With her repairs completed, the new Montclair was directed to join up with a convoy scheduled to depart New York on 19 October 1918. She made a successful trans-Atlantic crossing this time, and arrived in Europe at Quiberon, on the western coast of Brittany in France, on 6 November 1918; she discharged her cargo at the nearby port of St. Nazaire also in Brittany that day. The world war ended while she was docked in France, only a week later on 11 November 1918, the truce / peace taking effect "at the eleventh hour, of the eleventh day, in the eleventh month".

Montclair then departed Quiberon on 14 November 1918, three days after the Armistice for a westbound voyage back to America, but after weathering a gale she was forced to put in for repairs and fuel at the British islands colony off the East Coast of the North American continent at Bermuda. She eventually arrived at the port of New York and New Jersey a month later on 15 December 1918. She then completed two more trans-Atlantic cargo runs to St. Nazaire in France and also to Rotterdam in the neutral Netherlands, completing the second of these, five months later on 20 May 1919.

In June 1919, the Montclair was directed to proceed to Galveston, Texas, on the northwest coast of the Gulf of Mexico to take on another cargo load, this time of onions, food destined for St. Nazaire. A few days out of Galveston during the voyage to St. Nazaire, it was found that the temperature and condition of the perishable food / vegetable cargo in the holds was such poor condition that decay / rotting had set in, and so Montclair was ordered to divert north to Hampton Roads harbor at Norfolk, Virginia. Upon her arrival there on 25 June 1919 it was decided with the war over, to place her in line for demobilization from the U.S. Navy service and return to civilian commercial business purposes that she was originally designed and built for two years earlier.

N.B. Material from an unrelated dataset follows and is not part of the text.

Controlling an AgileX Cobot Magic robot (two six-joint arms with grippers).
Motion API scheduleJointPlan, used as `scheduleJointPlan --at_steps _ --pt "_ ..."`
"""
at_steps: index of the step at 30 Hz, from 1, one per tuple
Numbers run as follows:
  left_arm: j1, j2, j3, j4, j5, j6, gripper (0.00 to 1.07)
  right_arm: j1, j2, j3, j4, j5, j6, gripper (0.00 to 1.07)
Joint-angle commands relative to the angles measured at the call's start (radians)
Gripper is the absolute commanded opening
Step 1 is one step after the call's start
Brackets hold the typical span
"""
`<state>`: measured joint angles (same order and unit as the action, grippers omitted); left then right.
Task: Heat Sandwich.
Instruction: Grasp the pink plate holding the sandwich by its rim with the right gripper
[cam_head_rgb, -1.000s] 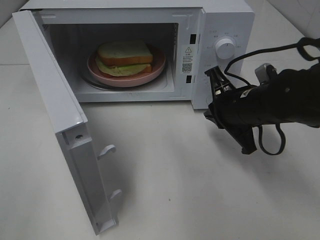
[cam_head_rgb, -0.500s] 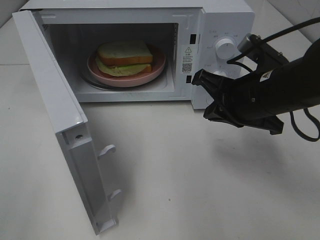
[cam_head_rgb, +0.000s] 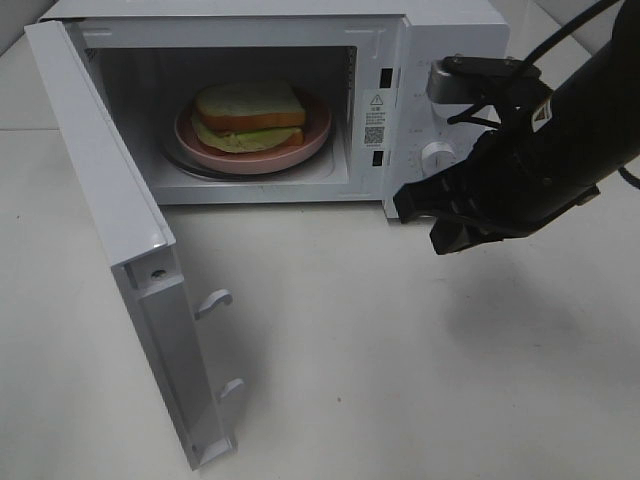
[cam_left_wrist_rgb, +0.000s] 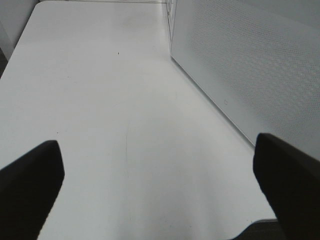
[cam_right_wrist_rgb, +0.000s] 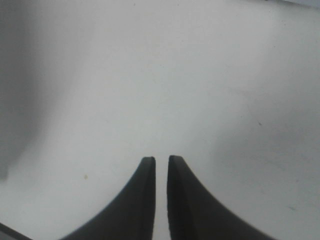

==Decommissioning and disposal==
Montclair was decommissioned at Norfolk on 7 July 1919, and the Navy returned her to the U.S. Shipping Board the same day. Once again now designated S.S. Montclair, she continued to operate as a refrigerated cargo ship under the U.S. Shipping Board ownership for the next 13 years until 1932. She was stripped, dismantled and scrapped five years later at the Port of Baltimore, off the Chesapeake Bay in Baltimore, Maryland, in 1937.